Andrew Clements 

Benjamin/Crimp: Picture a day like this album review – jewel-like precision

Recorded in Aix where the work was premiered, with the composer himself conducting, the beauty of George Benjamin’s instrumental lines shine with this excellent cast
  
  

George Benjamin
An easy grace … George Benjamin. Photograph: Matthew Lloyd

Throughout his career, Nimbus has faithfully chronicled George Benjamin’s output. The label has nearly all his major works in its catalogue, and now releases Benjamin’s fourth opera with a libretto by Martin Crimp, which was first performed at the Aix-en-Provence festival in July last year, where this recording was made. By the time the production of Picture a day like this reached Covent Garden’s Linbury theatre two months later, the cast had changed and Benjamin was no longer the conductor, so it is good to have the chance to hear it with the original Aix lineup. That was headed by Marianne Crebassa as the Woman who, seeking a miracle to return her child to life, has a day to find someone who is truly happy, while Anna Prohaska is Zabelle, who tends the garden in which the Woman finds, if not the miracle she is looking for, then a way of coming to terms with her loss.

Both singers seem to inhabit their characters effortlessly. Right from the unaccompanied recitative with which she opens the opera, Crebassa combines determination and steeliness with a suggestion of vulnerability as she undertakes her fruitless quest, while beneath her serenity, Prohaska manages to convey that Zabelle’s path to acceptance has not been an easy one. The other members of the cast take multiple roles in the Woman’s search: Beate Mordal and Cameron Shahbazi are a pair of lovers, and a composer and her assistant; John Brancy a collector and an artisan; all three are excellent.

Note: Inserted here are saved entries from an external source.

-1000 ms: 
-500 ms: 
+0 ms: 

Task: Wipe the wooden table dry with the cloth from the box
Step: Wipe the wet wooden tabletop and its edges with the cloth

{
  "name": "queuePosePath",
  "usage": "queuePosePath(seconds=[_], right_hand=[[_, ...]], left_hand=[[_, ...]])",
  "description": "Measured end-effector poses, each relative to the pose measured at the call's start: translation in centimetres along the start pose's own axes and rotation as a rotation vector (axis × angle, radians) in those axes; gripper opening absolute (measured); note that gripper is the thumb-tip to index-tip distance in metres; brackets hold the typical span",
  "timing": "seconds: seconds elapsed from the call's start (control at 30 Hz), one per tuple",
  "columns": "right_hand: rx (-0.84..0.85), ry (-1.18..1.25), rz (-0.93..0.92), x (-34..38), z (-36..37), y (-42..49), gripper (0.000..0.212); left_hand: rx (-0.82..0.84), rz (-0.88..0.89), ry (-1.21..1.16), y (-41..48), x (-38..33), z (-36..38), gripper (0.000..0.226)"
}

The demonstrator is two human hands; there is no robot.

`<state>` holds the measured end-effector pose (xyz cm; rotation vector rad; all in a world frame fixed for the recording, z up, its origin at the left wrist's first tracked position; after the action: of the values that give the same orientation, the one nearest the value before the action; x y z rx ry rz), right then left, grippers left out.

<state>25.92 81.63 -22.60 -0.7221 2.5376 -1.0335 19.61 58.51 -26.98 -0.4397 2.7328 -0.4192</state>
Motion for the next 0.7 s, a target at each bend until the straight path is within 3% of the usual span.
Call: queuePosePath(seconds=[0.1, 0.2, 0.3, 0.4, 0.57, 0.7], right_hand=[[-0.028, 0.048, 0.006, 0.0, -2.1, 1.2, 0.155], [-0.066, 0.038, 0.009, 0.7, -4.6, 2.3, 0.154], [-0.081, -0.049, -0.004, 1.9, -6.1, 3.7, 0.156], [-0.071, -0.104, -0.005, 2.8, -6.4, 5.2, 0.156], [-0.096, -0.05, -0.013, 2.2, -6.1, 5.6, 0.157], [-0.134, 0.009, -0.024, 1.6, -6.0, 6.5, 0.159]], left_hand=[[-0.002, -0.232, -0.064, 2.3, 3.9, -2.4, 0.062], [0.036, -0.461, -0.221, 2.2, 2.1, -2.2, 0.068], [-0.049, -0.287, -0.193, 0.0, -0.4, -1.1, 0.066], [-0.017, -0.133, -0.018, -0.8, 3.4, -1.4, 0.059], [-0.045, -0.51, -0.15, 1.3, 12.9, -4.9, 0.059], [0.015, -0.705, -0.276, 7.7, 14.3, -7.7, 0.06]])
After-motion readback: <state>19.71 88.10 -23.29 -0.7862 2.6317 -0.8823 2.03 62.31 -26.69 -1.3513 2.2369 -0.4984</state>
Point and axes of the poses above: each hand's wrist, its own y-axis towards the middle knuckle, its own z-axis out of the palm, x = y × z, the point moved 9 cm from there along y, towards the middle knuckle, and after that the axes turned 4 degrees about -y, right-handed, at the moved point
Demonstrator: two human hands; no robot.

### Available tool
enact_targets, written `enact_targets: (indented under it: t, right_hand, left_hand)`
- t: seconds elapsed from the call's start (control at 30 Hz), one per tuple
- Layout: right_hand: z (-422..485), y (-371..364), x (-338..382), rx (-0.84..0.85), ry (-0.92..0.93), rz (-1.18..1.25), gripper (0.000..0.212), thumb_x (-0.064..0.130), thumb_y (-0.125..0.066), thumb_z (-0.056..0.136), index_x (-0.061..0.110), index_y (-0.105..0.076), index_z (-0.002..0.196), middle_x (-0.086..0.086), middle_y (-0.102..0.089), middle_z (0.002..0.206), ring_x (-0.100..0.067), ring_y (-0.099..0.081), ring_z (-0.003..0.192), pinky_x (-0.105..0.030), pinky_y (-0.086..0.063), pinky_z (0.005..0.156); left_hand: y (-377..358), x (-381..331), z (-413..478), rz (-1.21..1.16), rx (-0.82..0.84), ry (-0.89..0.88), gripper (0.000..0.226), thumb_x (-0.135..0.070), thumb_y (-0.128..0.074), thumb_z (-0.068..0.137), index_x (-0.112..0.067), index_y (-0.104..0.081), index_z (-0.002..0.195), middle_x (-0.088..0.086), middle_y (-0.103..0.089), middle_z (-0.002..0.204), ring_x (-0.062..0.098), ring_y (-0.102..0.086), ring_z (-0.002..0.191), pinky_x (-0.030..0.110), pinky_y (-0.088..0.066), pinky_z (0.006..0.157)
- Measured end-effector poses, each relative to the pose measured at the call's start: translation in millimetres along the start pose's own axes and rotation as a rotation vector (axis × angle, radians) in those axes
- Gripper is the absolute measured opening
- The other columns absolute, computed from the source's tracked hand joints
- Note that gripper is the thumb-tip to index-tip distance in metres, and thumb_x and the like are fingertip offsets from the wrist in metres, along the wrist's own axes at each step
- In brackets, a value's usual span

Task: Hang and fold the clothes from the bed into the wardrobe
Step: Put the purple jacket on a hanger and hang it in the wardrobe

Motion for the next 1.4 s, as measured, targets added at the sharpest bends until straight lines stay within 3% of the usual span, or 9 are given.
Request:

If the fairytale ambiguity of Picture a day like this is much closer to Benjamin and Crimp’s first collaboration, Into the Little Hill, than it is to the fierce, stark tragedies of Written on Skin and Lessons in Love and Violence, then the beauty of Benjamin’s instrumental lines, every colour and every texture so precisely imagined, and the easy grace of his vocal writing, which always preserves the integrity of the text, have been constants throughout. There are moments when the action could move more quickly, and its basic premise seems a little too mechanical, but the jewel-like precision of it is always impressive.